You may already have a team of FEA engineers. However, if you want to tackle a project that requires expertise beyond your team’s capabilities, you may find yourself in a tough position. Hiring a new engineer with industry or software specialization that you would rarely leverage isn’t wise, but neither is moving forward with a project using an in-house engineer who doesn’t have the right skills.
Working with an FEA consultant means you have access to engineers with diverse, specialized, and well-developed skill sets.

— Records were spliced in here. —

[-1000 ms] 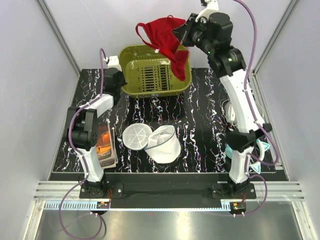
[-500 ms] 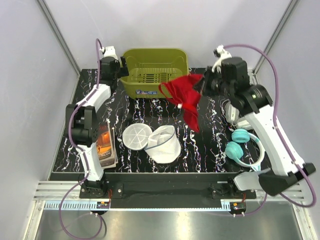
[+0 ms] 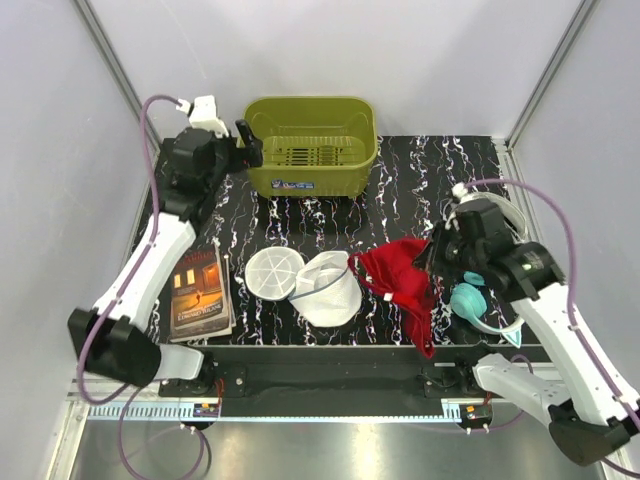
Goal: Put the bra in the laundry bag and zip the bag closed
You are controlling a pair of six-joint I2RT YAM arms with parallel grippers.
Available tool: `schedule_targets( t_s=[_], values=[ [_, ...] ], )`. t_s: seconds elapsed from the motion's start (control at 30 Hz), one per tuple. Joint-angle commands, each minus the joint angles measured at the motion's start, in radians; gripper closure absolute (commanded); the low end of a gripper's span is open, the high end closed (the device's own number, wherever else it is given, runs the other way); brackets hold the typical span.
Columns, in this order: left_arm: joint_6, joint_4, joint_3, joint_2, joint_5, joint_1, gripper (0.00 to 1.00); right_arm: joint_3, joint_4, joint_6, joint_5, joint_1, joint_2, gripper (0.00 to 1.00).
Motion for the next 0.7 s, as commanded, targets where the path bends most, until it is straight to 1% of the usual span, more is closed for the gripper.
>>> schedule_targets(
  t_s=[0.0,0.03,0.07,0.1,0.13,0.17,0.2,0.23,0.27,0.3,0.33,0.37,0.4,0.47,0.5,0.53,0.57,0.6,0.63,0.67],
  values=[
    [-0.096,-0.093,-0.12,-0.121,0.087,-0.117,0.11,-0.154,0.104,0.002,0.048,0.002,0.079,1.0],
    [-0.105,-0.093,-0.142,-0.141,0.089,-0.147,0.11,-0.168,0.143,-0.02,0.058,0.002,0.135,1.0],
    [-0.114,-0.1,-0.16,-0.155,0.107,-0.204,0.11,-0.182,0.177,-0.059,0.065,0.002,0.171,1.0],
    [-0.119,-0.119,-0.162,-0.17,0.11,-0.233,0.12,-0.179,0.212,-0.069,0.13,-0.009,0.207,1.0],
    [-0.128,-0.14,-0.163,-0.175,0.109,-0.262,0.14,-0.171,0.22,-0.075,0.137,-0.021,0.293,1.0],
    [-0.133,-0.16,-0.162,-0.177,0.113,-0.32,0.14,-0.151,0.232,-0.092,0.131,-0.04,0.335,1.0],
    [-0.134,-0.171,-0.16,-0.178,0.113,-0.348,0.15,-0.141,0.246,-0.097,0.123,-0.067,0.379,1.0],
    [-0.148,-0.186,-0.157,-0.175,0.106,-0.374,0.16,-0.13,0.252,-0.097,0.115,-0.083,0.457,0.97],
    [-0.156,-0.188,-0.154,-0.167,0.112,-0.417,0.17,-0.11,0.264,-0.098,0.097,-0.098,0.494,0.86],
    [-0.163,-0.188,-0.153,-0.16,0.118,-0.439,0.18,-0.099,0.296,-0.104,0.036,-0.104,0.528,0.79],
    [-0.162,-0.186,-0.148,-0.149,0.122,-0.459,0.18,-0.075,0.307,-0.112,0.007,-0.115,0.589,0.71],
    [-0.154,-0.189,-0.134,-0.116,0.122,-0.494,0.2,-0.061,0.314,-0.115,-0.023,-0.117,0.614,0.58],
    [-0.148,-0.191,-0.125,-0.097,0.122,-0.505,0.22,-0.049,0.305,-0.115,-0.073,-0.117,0.631,0.37],
    [-0.151,-0.194,-0.089,-0.03,0.167,-0.517,0.27,-0.053,0.285,-0.091,-0.113,-0.13,0.614,0.22],
    [-0.153,-0.194,-0.073,-0.002,0.185,-0.52,0.3,-0.065,0.265,-0.081,-0.133,-0.139,0.56,0.1],
    [-0.154,-0.193,-0.038,0.024,0.214,-0.536,0.32,-0.099,0.252,-0.068,-0.135,-0.162,0.523,0.04],
    [-0.153,-0.194,-0.019,0.084,0.228,-0.548,0.34,-0.117,0.225,-0.061,-0.133,-0.175,0.486,0.0],
    [-0.148,-0.194,0.0,0.113,0.242,-0.559,0.35,-0.131,0.205,-0.058,-0.133,-0.19,0.412,0.0],
    [-0.15,-0.196,0.036,0.141,0.262,-0.58,0.37,-0.16,0.185,-0.049,-0.138,-0.222,0.378,0.0],
    [-0.151,-0.196,0.054,0.2,0.277,-0.589,0.42,-0.174,0.139,-0.043,-0.152,-0.23,0.349,0.0]
  ],
)
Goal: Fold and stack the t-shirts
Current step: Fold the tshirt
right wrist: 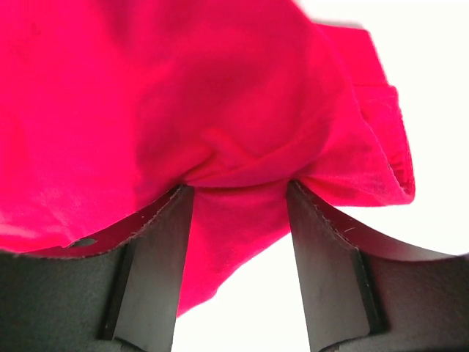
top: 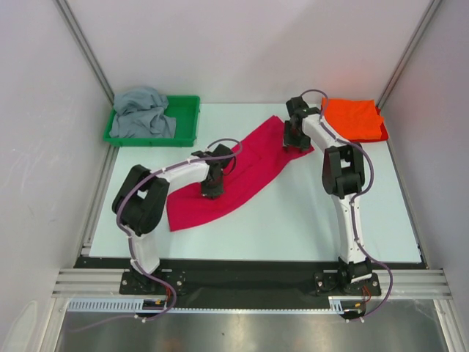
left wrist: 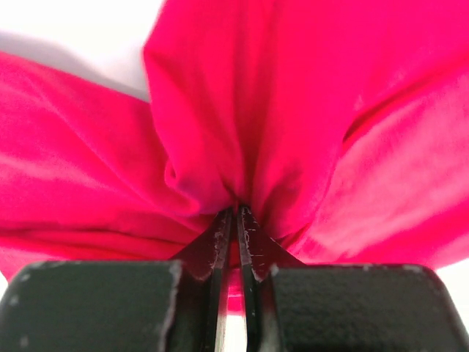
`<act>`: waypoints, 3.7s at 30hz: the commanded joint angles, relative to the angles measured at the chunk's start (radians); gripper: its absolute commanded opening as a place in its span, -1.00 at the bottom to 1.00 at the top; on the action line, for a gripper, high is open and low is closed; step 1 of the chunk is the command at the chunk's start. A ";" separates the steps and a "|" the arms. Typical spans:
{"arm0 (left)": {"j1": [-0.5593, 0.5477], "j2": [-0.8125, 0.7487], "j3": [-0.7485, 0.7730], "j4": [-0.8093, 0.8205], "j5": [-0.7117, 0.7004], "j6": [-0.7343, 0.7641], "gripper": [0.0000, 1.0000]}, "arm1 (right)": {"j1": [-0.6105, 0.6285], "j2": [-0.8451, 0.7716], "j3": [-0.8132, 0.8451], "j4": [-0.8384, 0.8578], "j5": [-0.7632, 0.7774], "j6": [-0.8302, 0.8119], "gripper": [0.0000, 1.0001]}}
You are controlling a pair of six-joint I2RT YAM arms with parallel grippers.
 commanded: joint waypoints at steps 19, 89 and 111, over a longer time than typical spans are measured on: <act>-0.072 -0.344 0.102 0.181 -0.029 0.078 -0.26 | 0.001 -0.250 0.160 -0.247 -0.053 -0.006 0.63; 0.214 0.568 0.944 0.481 0.523 0.051 -0.42 | 0.182 -0.385 -0.563 0.164 -0.391 -0.128 -0.77; 0.134 -0.689 -0.309 0.078 0.198 0.108 -0.99 | 0.798 -0.641 -0.759 0.176 -0.225 0.286 -0.84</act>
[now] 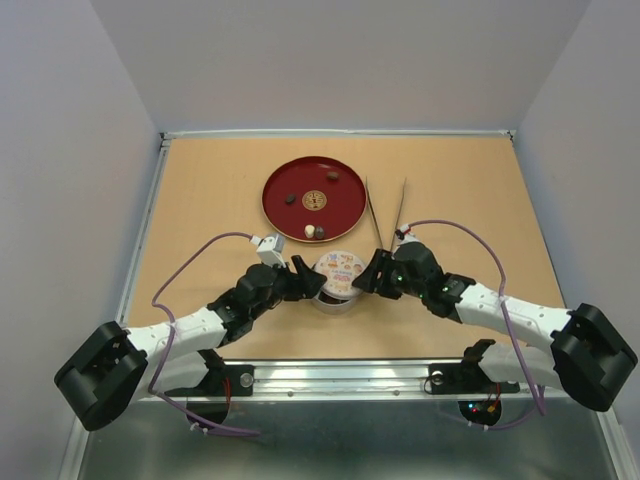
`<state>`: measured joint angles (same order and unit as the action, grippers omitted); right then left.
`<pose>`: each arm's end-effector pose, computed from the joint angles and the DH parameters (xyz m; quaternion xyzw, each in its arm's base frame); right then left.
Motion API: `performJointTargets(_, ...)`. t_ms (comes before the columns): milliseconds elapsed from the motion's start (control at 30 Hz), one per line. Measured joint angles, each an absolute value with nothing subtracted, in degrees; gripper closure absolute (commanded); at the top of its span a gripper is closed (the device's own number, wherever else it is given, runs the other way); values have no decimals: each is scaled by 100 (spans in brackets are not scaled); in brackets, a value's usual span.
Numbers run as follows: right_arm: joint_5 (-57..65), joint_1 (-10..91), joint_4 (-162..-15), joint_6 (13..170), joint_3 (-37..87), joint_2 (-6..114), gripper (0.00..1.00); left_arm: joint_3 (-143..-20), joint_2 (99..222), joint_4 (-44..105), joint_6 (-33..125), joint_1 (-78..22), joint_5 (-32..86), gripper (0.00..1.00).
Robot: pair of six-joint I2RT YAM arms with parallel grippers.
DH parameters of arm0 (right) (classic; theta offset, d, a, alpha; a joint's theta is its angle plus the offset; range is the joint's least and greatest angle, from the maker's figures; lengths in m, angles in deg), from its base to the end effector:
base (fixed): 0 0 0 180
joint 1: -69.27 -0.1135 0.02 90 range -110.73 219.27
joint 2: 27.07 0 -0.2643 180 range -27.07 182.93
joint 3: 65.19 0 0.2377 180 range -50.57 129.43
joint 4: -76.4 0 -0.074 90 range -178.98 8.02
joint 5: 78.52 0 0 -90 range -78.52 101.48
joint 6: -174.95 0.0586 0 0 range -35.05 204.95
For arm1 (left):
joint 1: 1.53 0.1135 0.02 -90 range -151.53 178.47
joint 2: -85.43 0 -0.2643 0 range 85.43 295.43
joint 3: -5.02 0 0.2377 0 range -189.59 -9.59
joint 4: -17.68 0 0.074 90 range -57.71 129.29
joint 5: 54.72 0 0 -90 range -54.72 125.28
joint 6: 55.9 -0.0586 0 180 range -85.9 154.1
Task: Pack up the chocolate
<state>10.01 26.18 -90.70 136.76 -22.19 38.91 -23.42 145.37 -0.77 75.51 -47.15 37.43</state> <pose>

As more and more projects demand more advanced and accurate simulations (such as multiphysics) or specialized problem-solving (fatigue expertise, for example), having a broad knowledge base becomes all the more important.
Hiring new team members is time-consuming and expensive. Not only that, it comes with a certain degree of uncertainty. The time you put into recruiting a new engineer can be undone if that talent accepts a job at another company, leaving you understaffed while you go through the process of finding and hiring a replacement.
An FEA consultant provides a more stable relationship. Any employee turnover on their end will be managed by their HR team, and with a larger pool of engineers in the first place, these changeovers will not be felt on your end, leaving you with more resources to focus on your business.
If you want to commit to getting the most out of FEA software, there is so much to gain, but it can become costly if licenses, hardware, training, and planned usage are not optimized. How does this affect your budget? Are your current computers up to the task of running the heavy simulations you want to run? How long will it take your engineers to become proficient? How will you be sure you’ll make sufficient use of your new investment?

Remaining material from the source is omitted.